Esse é o caso da praça da EQNN 17/19, em Ceilândia Sul, onde veteranos do futebol e do vôlei tomaram conta da praça, ocupando diuturnamente o espaço, com escolinha de futebol para crianças, torneio de dominó e a prática de esportes por esses veteranos. Ao lado da Escola Classe 2, na Guariroba, a comunidade também abraçou a praça, criando uma área de esportes. “Nesses locais, a população mudou a história das pracinhas, que antes eram frequentadas por marginais. Nós entramos com mão de obra e equipamentos para revitalizar os espaços e hoje são um ponto de encontro saudável para os moradores”, disse Fernandes.

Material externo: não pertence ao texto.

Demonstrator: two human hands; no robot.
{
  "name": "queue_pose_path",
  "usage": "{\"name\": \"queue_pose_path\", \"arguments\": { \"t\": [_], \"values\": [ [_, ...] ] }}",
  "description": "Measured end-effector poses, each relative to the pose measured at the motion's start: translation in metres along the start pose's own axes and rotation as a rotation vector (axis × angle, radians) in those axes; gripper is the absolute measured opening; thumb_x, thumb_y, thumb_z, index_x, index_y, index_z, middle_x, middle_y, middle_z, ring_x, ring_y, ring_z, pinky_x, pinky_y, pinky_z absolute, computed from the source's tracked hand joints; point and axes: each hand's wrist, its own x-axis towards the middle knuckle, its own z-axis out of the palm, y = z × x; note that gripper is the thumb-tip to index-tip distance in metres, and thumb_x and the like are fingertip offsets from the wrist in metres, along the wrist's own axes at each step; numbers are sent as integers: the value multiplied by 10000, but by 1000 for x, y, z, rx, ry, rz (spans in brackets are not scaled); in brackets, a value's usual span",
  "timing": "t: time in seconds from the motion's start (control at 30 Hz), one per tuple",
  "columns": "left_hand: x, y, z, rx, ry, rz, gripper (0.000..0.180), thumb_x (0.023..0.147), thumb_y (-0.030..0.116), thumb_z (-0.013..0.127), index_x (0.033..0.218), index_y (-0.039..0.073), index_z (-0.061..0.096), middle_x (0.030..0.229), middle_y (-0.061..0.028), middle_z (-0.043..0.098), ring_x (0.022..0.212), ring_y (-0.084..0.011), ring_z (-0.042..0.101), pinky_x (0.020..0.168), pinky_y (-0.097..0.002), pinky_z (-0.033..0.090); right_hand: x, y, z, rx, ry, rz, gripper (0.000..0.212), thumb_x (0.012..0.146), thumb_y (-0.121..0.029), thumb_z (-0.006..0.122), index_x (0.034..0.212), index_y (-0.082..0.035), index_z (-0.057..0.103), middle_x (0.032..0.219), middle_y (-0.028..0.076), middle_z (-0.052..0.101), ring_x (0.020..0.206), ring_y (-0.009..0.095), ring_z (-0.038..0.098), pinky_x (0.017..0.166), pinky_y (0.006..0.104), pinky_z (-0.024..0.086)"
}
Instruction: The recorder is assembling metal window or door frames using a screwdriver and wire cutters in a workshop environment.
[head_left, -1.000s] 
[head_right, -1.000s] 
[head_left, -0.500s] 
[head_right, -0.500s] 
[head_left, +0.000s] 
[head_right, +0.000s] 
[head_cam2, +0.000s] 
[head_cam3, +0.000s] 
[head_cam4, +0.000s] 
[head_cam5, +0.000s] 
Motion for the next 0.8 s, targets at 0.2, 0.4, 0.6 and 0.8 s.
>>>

“As praças têm importância para os moradores quando são desenvolvidas políticas públicas, quando se tem uma quadra poliesportiva, algumas tem funcionais, parques para as crianças”, ressaltou Nego Vatto. “Nós que aqui vivemos temos orgulho da nossa cidade, um dos locais mais nordestinos do DF, aqui é um celeiro cultural muito grande, os bailes black, casa do cantador, o rap, forró, cineastas, samba, de tudo um pouco encontramos. E pras comidas típicas temos nossa feira central. A Ceilândia hoje representa, não só pra mim, mas para todos moradores, e para o DF, a maior e melhor cidade. Ainda falta muita coisa por aqui, as autoridades poderiam inclinar seus olhos mais para o lado de cá. Falta cinema, falta shoppings, falta mais comprometimento das autoridades para conosco”, reivindicou o sambista. “Ceilândia, povo guerreiro, povo trabalhador”, expressou.
Adote uma praça
Para quem sente amor pela Ceilândia e suas praças e quer ter uma para “chamar de sua”, existe um projeto do Governo do Distrito Federal (GDF) chamado Adote Uma Praça. O programa tem como objetivo firmar parcerias com empresários e moradores do DF para a manutenção e recuperação de áreas públicas. Embora tenha as praças como principal foco, o programa também contempla jardins, balões rodoviários, estacionamentos, canteiros de avenidas, pontos turísticos, monumentos, parques infantis e Pontos de Encontro Comunitário (PECs).
Na Ceilândia, diversas praças foram recuperadas pelo programa. Em 2020, por exemplo, a Instituição Ruas se juntou ao GDF por meio do Adote Uma Praça para revitalizar a Praça do Cidadão. O local foi contemplado com ações de revitalização como reforma do parquinho, pintura e troca de bancos, pintura da quadra, jardinagem, instalação de lixeiras e a criação de painéis grafitados nas paredes dos prédios e nas arquibancadas da quadra esportiva.
Essa foi a primeira sociedade dentro do projeto na região. Depois dela, outros empresários e moradores decidiram investir para deixar a cidade mais bonita. Em 2021, a praça da QNO 9/11, no Setor O, ganhou um campo de areia, grafite, placa, lixeiras, bancos, demarcação de quadra esportiva e traves. Na época foram retirados mais de 10 caminhões de lixo e entulho do local. A praça foi adotada pelo empresário Carlos Bolivar, proprietário de uma loja de comunicação visual que funciona na quadra.
Qualquer pessoa pode adotar um espaço público, basta entregar requerimento na sede da Administração Regional responsável pelo endereço a ser adotado, com as informações sobre a proposta de manutenção e dos serviços que pretende realizar, descrição das melhorias e período de vigência, além da documentação para pessoa física ou jurídica. A partir disso, a administração vai analisar e encaminhar o Termo de Cooperação para a Secretaria de Estado de Projetos Especiais para assinatura digital pelo Secretário ou seu Adjunto.